* _Task instructions_:
Only one stretch of the listing below is wanted. Begin at the line that has "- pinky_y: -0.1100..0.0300", stop after the line that has "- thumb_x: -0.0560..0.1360", and repeat every line in between exactly.

Segment Open

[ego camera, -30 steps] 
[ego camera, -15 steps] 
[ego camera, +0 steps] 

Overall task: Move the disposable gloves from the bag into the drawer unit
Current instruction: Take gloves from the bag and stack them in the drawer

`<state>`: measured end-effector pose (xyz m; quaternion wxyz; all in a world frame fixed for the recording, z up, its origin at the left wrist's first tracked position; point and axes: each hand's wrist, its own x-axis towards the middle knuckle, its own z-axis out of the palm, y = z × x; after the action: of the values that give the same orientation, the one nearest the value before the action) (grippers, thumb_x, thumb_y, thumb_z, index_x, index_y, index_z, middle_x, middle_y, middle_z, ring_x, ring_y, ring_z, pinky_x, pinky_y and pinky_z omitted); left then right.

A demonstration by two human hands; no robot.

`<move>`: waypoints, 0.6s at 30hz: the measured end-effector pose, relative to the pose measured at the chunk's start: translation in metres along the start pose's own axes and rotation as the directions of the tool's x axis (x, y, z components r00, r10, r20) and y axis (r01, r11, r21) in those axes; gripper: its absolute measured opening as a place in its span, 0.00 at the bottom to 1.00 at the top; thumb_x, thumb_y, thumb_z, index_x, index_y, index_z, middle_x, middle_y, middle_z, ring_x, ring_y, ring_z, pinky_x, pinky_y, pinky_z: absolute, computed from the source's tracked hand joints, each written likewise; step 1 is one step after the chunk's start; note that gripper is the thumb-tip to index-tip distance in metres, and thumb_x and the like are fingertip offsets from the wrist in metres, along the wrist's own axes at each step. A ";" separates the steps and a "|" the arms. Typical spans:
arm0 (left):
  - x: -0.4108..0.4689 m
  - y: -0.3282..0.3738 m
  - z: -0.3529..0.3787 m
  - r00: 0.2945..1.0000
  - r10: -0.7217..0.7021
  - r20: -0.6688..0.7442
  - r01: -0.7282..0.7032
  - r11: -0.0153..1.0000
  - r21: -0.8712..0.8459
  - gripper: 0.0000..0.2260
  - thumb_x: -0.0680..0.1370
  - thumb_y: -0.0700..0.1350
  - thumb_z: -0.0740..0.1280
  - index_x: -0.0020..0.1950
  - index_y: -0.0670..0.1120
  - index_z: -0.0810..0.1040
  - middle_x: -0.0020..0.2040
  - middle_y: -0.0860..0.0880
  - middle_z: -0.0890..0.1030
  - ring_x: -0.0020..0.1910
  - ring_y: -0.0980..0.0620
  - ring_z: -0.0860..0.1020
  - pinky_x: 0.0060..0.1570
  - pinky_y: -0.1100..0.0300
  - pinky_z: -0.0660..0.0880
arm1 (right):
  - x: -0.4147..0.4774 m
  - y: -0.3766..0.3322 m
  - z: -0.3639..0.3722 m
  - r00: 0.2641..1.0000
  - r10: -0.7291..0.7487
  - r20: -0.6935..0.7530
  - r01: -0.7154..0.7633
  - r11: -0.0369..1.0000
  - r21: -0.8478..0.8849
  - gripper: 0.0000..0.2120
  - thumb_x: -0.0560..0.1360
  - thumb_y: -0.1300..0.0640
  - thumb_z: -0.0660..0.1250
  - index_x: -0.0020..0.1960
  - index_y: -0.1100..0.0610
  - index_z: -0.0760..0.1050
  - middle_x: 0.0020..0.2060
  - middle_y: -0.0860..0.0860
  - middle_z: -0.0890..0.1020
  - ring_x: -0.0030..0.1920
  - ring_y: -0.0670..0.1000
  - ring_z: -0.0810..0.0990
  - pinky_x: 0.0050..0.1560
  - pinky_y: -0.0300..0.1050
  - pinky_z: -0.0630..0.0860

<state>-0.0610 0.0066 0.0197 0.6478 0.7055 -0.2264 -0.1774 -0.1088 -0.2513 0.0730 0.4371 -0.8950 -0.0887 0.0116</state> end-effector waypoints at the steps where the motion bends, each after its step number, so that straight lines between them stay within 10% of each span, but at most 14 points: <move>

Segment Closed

* _Written response_:
  - pinky_y: -0.1100..0.0300
  - pinky_z: -0.0660..0.0880
arm1 (right):
  - x: -0.4147..0.4774 m
  - y: -0.3766..0.3322 m
  - z: -0.3639..0.3722 m
  - r00: 0.2641..1.0000
  - r10: -0.7291..0.7487
  - r20: -0.6935..0.7530
  - r01: -0.7154..0.7633
  - r11: -0.0369..1.0000
  - r21: -0.8478..0.8849
  - gripper: 0.0000..0.2120
  - thumb_x: -0.0560..0.1360

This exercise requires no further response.